Cutting remarks; cynicism; sharp tongue; anger; fear of or feelings about castration – female castration expresses in cutting off breasts – the cutting off of developing sexual characteristics in body and mind; sometimes refers to separation or independence – as in cutting umbilical cord. We can cut off or repress any aspect of our feelings or mind, so the scissors can depict this.  See: Castration.

Scissors used in hair cutting could suggest changes in you appearing by cutting out some thinking, or over thinking some things. See Hair

Cutting cord: Death; cutting something or someone out of one’s life; cutting off or cutting out feelings. It could also relate to the umbilical cord. Sometimes are shown in regard to separation or independence – as in cutting umbilical cord, or cutting someone out of your life. For some people the separation can indicate a death.  See Umbilical Cord

 Example: A girl suffering from anorexia told me a dream in which she was cutting off her own breasts with scissors. It takes little imagination to see the dream as portraying the development of her sexual traits – her breasts – and depicts her trying to rid herself of them. Perhaps she ‘cuts them off’ by not eating, and thus not giving her body and psyche enough energy and nourishment to mature. In the past, it would have been recommended that she give offerings to a goddess, thus aligning her with the unconscious archetype or power to become a woman. Such methods were the form of psychotherapy used by ancient cultures.

Example: I recently took three antidepressant pills over 6 days. During this time, I had dreams that my brain was being snipped with scissors. I also developed a large pimple between my eyes – the region of the third eye or crown chakra. And…my friend in Singapore developed a searing headache between her eyes (again the crown chakra) just after I took the third pill. When she called me to tell me about it, her headache automatically went away. All of this suggests to me that antidepressants cut off our third eye connection to our higher self or whatever spiritual connection exists.  Jan

Example: I had a dream that I was carrying a foetus inside me. My uterus was see-through, so I could see the foetus’ every movement which made me feel sick to my stomach. I loved the baby but it was a burden to me. The next thing I remember from the dream is that I was holding the baby, which was somehow still a foetus inside a bag of fluid. I cared for it, but suddenly realized that the bag was punctured and the baby was suffocating from the lack of fluid. When the fluid was completely drained from the bag, the bag got so tight that it was about to suffocate the baby. So I took scissors and cut it off, knowing the baby would die no matter what I did.
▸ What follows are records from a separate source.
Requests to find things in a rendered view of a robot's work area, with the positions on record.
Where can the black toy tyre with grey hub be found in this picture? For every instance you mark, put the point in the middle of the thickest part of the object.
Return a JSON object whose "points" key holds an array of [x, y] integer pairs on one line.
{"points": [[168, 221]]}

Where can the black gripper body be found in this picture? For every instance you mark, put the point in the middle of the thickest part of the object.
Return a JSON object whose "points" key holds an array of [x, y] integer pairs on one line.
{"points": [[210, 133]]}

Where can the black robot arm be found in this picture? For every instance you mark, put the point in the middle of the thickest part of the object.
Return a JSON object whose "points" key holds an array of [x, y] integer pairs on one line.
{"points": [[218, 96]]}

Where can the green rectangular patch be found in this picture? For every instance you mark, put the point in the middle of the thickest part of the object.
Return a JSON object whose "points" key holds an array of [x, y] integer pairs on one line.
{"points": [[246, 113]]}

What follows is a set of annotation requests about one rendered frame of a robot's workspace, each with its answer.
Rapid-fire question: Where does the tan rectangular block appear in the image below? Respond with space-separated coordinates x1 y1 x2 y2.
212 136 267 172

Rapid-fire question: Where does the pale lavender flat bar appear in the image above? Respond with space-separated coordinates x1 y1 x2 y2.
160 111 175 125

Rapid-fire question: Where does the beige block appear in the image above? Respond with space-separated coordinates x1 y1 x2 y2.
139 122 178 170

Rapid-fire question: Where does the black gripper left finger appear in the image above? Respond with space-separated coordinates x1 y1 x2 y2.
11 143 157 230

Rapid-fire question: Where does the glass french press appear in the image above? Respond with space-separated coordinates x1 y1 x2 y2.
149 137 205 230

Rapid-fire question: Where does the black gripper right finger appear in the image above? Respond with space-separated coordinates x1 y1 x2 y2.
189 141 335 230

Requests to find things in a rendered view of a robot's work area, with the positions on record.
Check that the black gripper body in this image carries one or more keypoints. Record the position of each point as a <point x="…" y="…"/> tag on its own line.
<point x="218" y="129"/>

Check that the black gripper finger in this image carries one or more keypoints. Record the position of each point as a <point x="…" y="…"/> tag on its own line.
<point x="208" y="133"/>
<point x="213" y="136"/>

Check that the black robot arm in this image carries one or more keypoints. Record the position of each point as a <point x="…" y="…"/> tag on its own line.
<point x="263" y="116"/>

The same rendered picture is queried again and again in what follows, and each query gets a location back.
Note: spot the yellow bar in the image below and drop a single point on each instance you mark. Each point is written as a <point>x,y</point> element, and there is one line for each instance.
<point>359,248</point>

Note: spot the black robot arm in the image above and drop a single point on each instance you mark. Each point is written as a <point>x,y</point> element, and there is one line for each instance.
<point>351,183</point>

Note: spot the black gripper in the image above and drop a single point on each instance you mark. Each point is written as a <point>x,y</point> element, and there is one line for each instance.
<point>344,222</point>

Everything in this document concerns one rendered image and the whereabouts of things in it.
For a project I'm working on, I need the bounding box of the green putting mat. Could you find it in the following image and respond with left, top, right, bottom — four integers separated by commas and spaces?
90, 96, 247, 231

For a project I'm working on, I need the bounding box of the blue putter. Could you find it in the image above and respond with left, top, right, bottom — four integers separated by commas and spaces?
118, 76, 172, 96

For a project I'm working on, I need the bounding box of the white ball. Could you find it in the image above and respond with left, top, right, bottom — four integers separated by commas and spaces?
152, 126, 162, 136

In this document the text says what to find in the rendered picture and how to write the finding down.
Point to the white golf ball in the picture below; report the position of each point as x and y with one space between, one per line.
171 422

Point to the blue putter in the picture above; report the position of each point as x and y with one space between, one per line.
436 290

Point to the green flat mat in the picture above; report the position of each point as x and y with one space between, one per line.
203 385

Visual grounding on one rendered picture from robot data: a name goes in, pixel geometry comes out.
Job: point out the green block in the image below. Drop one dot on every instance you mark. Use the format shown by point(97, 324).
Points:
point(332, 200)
The dream tells me a story that the dreamer has been carrying a conflict inside of her. It is difficult to have conceived of this and yet it is creative act and yet a burden. Then she is ‘holding the baby’ and she realised that what she has taken so long on giving life to is suffocating. What it means is that she has taken a lot of time and bad feelings to bring this out of her to her awareness, and it is a conflict between love and being burdened. Is it about a risk she has taken with love?

 Example: The woman then went into a kind of transfiguration trance and seemed to become in turn, a native Indian, a midlands woman and an Aztec idol, all combined. I shook the short, stumpy hand of the green and yellow idol and the voice then told me that I should get my hair cut, not a lot, but trimmed just a little to tidy it up.  Then my husband apeared and got some scissors and in two or three snips had done the job, he did it very well and it seemed to suit me.

Useful Questions and Hints:

What is it you desire to cut out of your life?

Are you cutting away or releasing what is unnecessary in your life?

Do you feel cut off from others, or from yourself?

Have you something or someone that is influencing you and you wish to cut off from?

See Secrets of Power DreamingMeaning of Your DreamIdentity and dreams

Scorch

Anger, over-heated remarks or attitudes which may cause mental injury.

Scots

Careful, thoughtful, economical, but attempting to be just.